DATA BLOCK:
====

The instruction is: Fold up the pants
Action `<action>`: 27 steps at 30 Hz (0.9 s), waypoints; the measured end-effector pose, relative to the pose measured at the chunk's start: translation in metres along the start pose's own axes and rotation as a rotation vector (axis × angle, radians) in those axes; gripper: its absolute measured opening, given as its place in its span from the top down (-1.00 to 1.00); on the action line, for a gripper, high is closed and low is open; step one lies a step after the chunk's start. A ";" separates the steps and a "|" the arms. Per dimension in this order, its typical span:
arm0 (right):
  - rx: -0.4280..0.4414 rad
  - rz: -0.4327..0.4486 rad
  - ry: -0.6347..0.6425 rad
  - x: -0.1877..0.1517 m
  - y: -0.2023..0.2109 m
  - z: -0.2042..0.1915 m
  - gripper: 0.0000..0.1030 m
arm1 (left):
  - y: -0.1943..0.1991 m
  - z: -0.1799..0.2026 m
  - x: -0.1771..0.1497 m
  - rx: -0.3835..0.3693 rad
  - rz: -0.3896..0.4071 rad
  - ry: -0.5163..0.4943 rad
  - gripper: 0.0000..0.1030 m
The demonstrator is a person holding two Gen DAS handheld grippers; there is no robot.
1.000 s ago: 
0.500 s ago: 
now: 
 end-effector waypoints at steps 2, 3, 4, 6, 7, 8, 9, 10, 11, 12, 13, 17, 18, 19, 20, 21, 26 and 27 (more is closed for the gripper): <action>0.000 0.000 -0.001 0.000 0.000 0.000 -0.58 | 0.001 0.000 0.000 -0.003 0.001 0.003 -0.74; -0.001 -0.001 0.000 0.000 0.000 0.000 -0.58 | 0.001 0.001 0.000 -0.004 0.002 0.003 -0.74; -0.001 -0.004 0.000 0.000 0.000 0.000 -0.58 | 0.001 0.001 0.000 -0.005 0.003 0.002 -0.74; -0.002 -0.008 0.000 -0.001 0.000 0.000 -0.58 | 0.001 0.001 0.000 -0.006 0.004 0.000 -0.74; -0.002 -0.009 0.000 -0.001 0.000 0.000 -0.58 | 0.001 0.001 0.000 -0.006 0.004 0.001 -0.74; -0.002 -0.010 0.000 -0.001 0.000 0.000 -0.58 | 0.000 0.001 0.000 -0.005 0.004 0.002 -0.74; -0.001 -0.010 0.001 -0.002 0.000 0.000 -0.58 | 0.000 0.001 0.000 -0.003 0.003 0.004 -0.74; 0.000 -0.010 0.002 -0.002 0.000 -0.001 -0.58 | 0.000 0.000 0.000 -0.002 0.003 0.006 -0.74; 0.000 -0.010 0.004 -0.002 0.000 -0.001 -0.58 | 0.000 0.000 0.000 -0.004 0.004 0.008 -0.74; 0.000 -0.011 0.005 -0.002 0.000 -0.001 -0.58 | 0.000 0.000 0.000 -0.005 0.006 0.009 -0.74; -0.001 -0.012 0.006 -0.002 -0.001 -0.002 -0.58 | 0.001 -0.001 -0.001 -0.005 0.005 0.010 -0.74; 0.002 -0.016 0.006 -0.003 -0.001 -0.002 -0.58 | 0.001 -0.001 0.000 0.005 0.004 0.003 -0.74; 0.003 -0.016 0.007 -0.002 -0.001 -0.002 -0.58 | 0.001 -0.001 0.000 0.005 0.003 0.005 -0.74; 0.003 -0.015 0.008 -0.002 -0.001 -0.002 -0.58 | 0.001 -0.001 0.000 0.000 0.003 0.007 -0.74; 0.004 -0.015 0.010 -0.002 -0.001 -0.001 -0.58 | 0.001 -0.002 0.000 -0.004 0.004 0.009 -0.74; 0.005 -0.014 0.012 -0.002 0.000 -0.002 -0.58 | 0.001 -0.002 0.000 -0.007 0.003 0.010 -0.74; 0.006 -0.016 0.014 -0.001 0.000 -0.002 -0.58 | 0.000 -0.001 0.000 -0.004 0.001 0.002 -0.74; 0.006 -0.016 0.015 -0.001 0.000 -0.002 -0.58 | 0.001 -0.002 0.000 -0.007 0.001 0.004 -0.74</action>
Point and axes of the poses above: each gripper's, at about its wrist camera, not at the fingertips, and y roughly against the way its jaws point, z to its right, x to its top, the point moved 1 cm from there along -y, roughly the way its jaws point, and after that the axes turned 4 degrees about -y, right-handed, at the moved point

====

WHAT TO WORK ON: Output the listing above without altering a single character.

SOLUTION FOR THIS PROBLEM:
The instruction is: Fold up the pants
Action `<action>`: 27 steps at 30 Hz (0.9 s), waypoints; the measured end-effector pose, relative to the pose measured at the chunk's start: translation in metres along the start pose's own axes and rotation as a rotation vector (axis × angle, radians) in those axes; gripper: its absolute measured opening, given as its place in its span from the top down (-1.00 to 1.00); on the action line, for a gripper, high is closed and low is open; step one lies a step after the chunk's start. A ";" separates the steps and a "|" the arms. Per dimension in this order, its typical span:
arm0 (right):
  - rx: -0.4280..0.4414 rad
  - rz: -0.4327..0.4486 rad
  - ry: -0.6347..0.6425 rad
  - x: -0.1877..0.1517 m
  - y: -0.2023..0.2109 m
  - z: -0.2042..0.1915 m
  - gripper: 0.0000..0.1030 m
arm1 (left):
  - y: -0.1943..0.1991 m
  - z: -0.1799..0.2026 m
  - x: -0.1771..0.1497 m
  - rx: -0.3835..0.3693 rad
  - rz: -0.3896..0.4071 rad
  - ry: -0.5163..0.4943 rad
  - gripper: 0.0000..0.1030 m
The demonstrator is a person holding two Gen DAS handheld grippers; there is no robot.
1.000 s ago: 
0.500 s ago: 
now: 
 end-effector waypoints at steps 2, 3, 4, 6, 7, 8, 9, 10, 11, 12, 13, 17, 18, 19, 20, 21, 26 and 27 (more is closed for the gripper): <action>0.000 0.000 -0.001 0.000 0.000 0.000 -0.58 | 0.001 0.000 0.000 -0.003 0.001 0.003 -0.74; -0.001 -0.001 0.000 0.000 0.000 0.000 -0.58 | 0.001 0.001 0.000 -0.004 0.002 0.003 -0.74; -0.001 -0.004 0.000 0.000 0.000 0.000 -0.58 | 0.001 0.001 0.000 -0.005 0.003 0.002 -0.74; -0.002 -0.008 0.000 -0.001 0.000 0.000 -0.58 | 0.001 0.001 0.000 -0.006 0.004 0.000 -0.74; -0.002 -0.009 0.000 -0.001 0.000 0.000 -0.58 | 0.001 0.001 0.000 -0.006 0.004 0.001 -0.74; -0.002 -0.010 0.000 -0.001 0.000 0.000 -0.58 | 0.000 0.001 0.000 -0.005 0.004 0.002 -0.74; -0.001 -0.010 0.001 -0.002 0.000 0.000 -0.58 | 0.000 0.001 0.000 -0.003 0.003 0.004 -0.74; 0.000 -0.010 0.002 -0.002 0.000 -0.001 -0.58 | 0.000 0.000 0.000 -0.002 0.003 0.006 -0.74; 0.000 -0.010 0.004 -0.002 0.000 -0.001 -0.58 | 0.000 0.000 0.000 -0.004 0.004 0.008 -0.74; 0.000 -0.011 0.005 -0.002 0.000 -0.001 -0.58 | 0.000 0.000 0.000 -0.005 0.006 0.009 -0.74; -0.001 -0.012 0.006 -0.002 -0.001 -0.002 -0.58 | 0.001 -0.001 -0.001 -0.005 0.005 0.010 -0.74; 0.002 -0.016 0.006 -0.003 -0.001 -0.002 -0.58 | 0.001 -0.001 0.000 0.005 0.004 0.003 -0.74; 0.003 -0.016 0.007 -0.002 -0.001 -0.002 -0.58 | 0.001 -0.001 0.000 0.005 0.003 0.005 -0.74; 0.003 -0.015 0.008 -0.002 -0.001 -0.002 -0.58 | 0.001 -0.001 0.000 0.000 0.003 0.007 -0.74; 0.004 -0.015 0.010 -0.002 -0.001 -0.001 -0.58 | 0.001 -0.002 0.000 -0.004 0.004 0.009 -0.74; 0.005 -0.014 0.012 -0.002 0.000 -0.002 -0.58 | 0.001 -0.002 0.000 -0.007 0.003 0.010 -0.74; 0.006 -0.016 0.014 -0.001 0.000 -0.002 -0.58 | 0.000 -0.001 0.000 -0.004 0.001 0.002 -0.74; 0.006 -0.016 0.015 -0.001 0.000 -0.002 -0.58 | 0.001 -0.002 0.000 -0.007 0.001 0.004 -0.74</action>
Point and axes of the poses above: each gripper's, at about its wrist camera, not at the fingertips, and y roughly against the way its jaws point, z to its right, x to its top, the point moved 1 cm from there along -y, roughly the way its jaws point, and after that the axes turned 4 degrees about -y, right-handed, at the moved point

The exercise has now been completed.